Among the lines below, restate word for word only those from the line with "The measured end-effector" through the line with "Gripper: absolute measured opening", with both end lines kept.
::::
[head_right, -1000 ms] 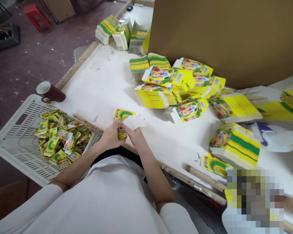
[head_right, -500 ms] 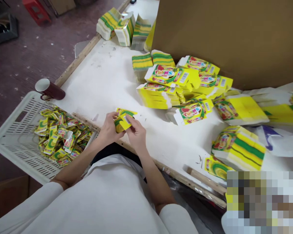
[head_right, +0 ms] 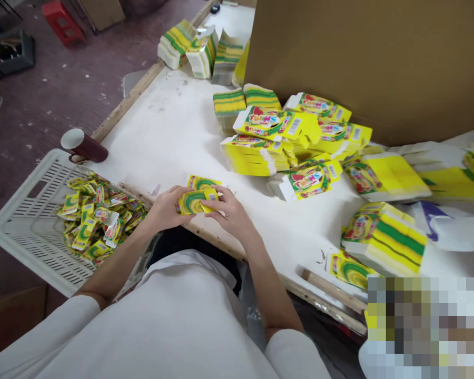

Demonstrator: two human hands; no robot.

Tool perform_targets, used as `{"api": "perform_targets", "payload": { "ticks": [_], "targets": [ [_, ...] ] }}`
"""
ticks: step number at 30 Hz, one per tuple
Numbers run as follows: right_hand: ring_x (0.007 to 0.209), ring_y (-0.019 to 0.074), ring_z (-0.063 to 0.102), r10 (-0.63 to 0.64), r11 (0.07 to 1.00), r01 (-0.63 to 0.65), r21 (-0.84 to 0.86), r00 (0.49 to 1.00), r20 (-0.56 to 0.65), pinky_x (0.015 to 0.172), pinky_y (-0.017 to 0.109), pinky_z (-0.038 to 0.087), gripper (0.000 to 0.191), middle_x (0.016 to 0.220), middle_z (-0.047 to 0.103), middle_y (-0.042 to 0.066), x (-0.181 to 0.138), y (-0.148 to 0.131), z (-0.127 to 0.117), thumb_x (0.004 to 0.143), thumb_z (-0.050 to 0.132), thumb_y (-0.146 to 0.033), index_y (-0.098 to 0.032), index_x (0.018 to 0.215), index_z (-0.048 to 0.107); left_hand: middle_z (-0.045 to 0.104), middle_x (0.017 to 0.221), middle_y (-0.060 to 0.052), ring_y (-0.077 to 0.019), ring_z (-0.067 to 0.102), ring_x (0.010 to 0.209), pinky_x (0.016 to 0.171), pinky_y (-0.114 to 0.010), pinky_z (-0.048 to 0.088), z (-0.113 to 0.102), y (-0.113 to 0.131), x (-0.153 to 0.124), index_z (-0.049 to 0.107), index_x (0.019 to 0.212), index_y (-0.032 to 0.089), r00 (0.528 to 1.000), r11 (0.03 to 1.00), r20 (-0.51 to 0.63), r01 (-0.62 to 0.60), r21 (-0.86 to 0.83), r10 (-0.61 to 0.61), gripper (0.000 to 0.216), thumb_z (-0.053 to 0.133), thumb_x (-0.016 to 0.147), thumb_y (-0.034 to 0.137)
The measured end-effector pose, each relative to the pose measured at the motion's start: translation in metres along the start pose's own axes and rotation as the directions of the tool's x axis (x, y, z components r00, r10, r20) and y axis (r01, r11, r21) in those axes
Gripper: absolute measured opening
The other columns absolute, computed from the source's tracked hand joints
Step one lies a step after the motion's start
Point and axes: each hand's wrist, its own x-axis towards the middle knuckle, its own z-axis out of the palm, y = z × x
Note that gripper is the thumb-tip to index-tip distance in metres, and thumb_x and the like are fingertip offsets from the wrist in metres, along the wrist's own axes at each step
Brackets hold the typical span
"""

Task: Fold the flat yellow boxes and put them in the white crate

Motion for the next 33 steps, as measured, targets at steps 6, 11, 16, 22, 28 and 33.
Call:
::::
- [Expected answer]:
The measured end-effector pose, each relative to the pose measured at the motion's start: translation in metres along the start pose's own axes and rotation as the directions of the tool's x axis (x, y, z components r00, r10, r20) and y axis (r01, r11, r21) in those axes
Gripper: absolute measured opening

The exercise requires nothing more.